Missing data in large, multispecies datasets. The problem, the solutions, what to do and what NOT to do.
Large trait databases from multiple species are a common source of data in studies of macroevolution and macroecology. These databases are never complete and show various levels of data missingness.
I will discuss common statistical methods for dealing with the missing data problem, focussing on multiple imputation (first proposed by Don Rubin in 1987), and present results of a simulation study where I developed new data imputation methods that incorporate species' phylogenetic (evolutionary) relationships.
Since most(?) hypotheses that are examined using these databases require incorporation of phylogenetic information, and imputation methods should ideally presage the subsequent analysis, phylogenetic imputation methods are sorely needed. I will finish with a discussion of future research directions.

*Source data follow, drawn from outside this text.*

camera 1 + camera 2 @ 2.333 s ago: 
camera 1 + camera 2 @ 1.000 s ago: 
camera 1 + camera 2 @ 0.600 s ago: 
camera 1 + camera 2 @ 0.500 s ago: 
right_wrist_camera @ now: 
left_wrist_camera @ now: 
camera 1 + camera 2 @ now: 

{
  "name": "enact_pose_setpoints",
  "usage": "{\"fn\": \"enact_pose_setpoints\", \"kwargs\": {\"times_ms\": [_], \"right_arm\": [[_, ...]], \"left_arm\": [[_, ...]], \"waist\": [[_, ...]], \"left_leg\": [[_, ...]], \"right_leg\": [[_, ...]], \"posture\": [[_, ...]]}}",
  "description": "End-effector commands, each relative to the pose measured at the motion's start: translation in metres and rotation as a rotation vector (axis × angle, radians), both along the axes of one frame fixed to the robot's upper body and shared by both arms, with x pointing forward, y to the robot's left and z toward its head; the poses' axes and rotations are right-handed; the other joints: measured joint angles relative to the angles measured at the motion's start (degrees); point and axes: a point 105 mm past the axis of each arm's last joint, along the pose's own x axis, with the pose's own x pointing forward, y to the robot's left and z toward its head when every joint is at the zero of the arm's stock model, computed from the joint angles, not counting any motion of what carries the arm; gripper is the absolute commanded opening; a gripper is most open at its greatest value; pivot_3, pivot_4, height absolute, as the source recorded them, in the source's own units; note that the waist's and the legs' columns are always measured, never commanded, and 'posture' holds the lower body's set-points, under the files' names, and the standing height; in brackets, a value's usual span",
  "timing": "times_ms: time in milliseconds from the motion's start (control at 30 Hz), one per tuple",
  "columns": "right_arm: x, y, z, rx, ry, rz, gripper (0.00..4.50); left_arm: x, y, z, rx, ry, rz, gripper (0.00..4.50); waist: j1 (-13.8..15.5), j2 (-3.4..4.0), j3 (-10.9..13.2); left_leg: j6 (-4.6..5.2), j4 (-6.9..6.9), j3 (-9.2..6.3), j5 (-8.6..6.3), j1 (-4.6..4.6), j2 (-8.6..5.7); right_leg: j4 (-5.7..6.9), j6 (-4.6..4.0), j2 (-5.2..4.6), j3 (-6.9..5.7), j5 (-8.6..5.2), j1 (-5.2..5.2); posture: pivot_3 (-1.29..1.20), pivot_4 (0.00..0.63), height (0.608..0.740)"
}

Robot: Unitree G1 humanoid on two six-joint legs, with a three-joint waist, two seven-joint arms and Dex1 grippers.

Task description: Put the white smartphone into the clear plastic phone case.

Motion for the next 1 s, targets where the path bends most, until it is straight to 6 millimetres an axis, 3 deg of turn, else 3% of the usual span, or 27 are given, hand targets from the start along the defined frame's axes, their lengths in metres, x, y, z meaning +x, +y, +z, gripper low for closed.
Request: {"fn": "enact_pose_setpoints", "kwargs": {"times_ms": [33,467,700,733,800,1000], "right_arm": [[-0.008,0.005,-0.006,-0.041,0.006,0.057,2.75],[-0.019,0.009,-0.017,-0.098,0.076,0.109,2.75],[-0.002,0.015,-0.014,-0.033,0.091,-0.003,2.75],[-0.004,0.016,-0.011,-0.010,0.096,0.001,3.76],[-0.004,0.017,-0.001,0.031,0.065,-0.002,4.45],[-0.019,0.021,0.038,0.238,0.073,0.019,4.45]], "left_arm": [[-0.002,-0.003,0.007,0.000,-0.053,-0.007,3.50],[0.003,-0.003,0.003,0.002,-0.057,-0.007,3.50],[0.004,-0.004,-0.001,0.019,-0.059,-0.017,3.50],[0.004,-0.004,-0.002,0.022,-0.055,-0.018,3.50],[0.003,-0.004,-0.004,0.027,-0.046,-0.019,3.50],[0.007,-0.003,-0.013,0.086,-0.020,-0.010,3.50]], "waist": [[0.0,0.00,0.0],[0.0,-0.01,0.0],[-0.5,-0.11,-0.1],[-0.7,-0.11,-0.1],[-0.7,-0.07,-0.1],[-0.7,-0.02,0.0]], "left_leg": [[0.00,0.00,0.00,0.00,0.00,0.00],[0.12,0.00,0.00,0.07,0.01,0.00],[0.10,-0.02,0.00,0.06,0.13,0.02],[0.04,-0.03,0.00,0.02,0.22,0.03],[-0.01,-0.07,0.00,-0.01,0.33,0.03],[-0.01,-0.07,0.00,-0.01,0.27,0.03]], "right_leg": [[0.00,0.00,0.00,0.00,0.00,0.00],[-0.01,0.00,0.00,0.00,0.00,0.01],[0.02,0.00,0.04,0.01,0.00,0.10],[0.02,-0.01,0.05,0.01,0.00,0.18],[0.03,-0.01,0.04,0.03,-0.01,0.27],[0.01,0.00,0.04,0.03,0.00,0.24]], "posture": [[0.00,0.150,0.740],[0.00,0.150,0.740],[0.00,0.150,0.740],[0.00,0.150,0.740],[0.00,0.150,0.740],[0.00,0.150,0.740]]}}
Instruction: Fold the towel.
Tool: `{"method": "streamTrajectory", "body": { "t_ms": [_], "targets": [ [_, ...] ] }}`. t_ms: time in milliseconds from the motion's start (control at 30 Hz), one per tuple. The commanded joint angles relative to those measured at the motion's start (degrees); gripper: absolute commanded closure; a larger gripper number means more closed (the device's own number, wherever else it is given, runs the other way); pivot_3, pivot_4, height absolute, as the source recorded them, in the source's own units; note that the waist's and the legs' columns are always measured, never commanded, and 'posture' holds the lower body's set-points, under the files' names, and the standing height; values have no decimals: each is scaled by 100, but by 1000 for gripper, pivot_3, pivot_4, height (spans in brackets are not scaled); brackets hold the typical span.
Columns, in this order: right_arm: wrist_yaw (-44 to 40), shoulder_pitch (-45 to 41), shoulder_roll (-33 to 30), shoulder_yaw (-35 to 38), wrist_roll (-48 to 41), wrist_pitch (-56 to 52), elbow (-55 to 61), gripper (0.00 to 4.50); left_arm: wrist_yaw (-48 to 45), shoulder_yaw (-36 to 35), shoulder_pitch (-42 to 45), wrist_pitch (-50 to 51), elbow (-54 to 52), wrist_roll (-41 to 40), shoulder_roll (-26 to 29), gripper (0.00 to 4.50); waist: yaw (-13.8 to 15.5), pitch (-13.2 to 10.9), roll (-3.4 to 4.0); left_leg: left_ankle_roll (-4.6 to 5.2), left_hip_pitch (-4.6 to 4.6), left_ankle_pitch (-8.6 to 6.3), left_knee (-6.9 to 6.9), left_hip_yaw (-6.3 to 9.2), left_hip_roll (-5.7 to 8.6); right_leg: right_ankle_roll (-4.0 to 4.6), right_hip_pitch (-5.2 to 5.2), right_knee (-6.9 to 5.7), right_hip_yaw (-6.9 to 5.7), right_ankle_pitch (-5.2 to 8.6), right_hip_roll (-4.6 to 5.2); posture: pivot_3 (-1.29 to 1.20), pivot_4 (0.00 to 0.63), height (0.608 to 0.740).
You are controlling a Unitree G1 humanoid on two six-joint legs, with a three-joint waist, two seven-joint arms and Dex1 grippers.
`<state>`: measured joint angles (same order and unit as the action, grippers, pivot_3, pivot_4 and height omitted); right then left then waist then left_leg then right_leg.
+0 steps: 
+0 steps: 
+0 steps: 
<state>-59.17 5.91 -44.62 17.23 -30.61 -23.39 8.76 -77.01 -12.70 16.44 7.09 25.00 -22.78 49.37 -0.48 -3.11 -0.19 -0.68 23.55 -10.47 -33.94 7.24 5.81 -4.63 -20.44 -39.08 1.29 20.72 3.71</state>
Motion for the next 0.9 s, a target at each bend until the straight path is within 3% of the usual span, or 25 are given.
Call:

About Mathematical biology seminars
We present regular seminars on diverse topics in mathematical biology. The seminars often show how dynamical systems, probability, or other mathematical techniques help us understand and manage biological systems, from microscopic cells to the world's largest ecosystems.
All are welcome, and past audiences have been diverse. The majority of the audience is made up of applied mathematicians, but pure mathematicians, biologists, and other scientists often attend as well.
Talks should be pitched at a level such that HDR students in mathematics and quantitative biology are able to understand the content.
These seminars are held at various times throughout the year.